(Stored dataset items)
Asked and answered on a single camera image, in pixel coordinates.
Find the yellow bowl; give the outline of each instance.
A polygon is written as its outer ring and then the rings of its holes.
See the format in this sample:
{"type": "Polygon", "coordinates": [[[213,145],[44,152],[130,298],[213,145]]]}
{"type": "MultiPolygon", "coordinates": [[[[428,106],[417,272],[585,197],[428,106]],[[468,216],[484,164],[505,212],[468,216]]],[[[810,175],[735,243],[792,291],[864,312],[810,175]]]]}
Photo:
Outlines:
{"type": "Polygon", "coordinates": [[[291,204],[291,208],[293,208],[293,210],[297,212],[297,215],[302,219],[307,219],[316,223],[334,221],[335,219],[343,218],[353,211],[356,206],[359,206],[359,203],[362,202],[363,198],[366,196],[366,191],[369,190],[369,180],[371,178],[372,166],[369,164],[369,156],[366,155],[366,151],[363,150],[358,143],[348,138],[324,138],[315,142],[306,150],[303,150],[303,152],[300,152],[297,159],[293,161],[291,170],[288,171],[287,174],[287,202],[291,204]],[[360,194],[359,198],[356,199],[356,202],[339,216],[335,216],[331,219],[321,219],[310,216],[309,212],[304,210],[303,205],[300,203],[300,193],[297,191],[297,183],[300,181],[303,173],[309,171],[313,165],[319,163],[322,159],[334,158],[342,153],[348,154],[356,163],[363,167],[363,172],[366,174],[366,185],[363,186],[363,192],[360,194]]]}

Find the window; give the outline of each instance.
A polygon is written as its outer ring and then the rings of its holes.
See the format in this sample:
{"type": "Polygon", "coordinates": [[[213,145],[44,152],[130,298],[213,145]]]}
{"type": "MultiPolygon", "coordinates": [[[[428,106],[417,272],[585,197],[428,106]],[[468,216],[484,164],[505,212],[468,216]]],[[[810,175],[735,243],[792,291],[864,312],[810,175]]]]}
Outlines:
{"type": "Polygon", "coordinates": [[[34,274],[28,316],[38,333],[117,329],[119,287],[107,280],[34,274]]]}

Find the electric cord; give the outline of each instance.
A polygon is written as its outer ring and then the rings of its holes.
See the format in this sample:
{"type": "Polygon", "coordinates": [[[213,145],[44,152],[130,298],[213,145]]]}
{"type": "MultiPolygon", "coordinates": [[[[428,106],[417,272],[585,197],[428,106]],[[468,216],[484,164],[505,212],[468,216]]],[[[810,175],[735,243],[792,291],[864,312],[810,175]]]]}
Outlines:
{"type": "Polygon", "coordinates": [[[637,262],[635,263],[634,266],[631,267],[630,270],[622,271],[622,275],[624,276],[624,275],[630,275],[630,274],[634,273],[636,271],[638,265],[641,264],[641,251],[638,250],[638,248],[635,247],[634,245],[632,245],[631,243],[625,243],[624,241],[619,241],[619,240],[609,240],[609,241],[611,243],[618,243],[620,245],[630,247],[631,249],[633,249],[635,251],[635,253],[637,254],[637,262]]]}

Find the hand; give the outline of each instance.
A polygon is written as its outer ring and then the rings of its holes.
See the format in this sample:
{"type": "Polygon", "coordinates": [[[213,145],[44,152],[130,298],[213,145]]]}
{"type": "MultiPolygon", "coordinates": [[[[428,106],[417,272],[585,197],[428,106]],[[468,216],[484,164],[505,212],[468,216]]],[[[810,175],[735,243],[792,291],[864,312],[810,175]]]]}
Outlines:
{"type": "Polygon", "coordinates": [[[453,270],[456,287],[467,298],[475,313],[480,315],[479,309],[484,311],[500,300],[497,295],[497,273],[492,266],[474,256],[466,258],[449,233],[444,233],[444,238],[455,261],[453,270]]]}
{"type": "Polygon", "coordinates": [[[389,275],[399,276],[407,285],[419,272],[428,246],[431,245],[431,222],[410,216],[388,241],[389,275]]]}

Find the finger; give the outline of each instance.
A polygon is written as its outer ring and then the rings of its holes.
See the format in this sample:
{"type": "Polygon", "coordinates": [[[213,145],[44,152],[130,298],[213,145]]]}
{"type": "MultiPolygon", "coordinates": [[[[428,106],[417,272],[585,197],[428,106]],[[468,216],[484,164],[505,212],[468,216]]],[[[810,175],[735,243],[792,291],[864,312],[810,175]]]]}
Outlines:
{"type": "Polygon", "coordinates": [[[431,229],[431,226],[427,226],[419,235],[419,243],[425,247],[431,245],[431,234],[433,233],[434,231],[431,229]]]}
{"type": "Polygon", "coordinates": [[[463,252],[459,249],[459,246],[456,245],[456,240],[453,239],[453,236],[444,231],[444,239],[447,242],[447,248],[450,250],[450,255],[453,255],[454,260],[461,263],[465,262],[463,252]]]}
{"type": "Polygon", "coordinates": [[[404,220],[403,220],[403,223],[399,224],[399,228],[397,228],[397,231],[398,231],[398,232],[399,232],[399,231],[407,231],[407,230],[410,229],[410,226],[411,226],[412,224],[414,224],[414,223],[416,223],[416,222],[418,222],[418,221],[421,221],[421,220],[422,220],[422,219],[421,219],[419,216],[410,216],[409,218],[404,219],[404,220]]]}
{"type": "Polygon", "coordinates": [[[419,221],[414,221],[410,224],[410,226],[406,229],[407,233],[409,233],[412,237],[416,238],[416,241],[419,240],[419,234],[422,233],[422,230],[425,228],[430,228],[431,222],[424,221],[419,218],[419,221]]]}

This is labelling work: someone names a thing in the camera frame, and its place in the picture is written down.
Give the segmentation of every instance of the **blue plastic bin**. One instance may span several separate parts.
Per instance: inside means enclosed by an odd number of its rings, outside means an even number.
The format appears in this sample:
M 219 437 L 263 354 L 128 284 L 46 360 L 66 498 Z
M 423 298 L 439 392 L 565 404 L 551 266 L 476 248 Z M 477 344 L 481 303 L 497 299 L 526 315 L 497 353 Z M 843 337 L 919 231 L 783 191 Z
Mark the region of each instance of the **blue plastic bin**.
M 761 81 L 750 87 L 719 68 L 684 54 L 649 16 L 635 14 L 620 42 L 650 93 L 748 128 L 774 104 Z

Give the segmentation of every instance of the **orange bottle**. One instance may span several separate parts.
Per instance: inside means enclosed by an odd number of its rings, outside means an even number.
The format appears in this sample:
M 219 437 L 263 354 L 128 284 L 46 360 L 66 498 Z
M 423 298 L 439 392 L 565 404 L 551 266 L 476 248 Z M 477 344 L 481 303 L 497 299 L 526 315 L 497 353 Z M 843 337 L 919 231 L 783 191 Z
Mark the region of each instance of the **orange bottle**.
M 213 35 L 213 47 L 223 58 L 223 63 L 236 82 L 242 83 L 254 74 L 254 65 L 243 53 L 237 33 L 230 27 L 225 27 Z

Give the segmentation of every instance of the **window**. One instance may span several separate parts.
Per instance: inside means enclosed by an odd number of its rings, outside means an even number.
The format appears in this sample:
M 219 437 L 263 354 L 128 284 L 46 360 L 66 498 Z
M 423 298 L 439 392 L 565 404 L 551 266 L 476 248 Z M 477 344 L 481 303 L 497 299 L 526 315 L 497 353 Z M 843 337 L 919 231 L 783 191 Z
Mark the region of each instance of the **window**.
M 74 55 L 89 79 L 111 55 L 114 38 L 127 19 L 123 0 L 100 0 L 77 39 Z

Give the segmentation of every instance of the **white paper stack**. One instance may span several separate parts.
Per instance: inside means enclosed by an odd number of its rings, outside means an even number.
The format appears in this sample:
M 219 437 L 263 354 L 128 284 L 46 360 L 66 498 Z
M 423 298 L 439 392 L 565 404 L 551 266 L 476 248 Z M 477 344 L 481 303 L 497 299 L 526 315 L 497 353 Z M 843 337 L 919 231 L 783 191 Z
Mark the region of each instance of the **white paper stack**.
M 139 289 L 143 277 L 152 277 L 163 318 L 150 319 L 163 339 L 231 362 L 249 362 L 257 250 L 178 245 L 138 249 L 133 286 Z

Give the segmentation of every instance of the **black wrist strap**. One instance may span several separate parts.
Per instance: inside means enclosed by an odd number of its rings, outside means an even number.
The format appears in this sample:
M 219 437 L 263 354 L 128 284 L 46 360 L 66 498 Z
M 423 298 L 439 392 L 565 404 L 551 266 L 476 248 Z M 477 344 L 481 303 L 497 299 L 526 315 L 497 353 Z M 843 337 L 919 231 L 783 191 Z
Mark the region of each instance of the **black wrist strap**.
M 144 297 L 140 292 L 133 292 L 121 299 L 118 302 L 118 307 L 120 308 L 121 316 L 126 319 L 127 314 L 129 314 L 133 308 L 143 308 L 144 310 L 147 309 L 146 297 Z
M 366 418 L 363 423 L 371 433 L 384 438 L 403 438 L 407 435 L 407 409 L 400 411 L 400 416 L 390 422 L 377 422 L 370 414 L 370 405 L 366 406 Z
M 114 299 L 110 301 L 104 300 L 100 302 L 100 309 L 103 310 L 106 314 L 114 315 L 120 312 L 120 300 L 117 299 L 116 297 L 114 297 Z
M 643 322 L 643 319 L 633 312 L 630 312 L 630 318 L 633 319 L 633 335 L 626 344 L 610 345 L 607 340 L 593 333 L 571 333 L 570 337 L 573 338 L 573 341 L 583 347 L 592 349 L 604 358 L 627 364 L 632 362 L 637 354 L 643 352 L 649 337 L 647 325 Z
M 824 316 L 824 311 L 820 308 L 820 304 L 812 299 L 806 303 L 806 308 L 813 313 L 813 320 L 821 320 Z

PROBLEM STATEMENT »
Return the lines of the records that include the string "parts".

FINISHED TASK »
Give the segmentation of every instance of the **blue plastic bin**. One instance may span several separate parts.
Give the segmentation of every instance of the **orange bottle**. One instance may span several separate parts.
Give the segmentation of every instance of the **window**. One instance may span several separate parts.
Give the segmentation of every instance of the **white paper stack**. One instance may span several separate parts.
Give the segmentation of every instance of the **black wrist strap**. One instance may span several separate parts.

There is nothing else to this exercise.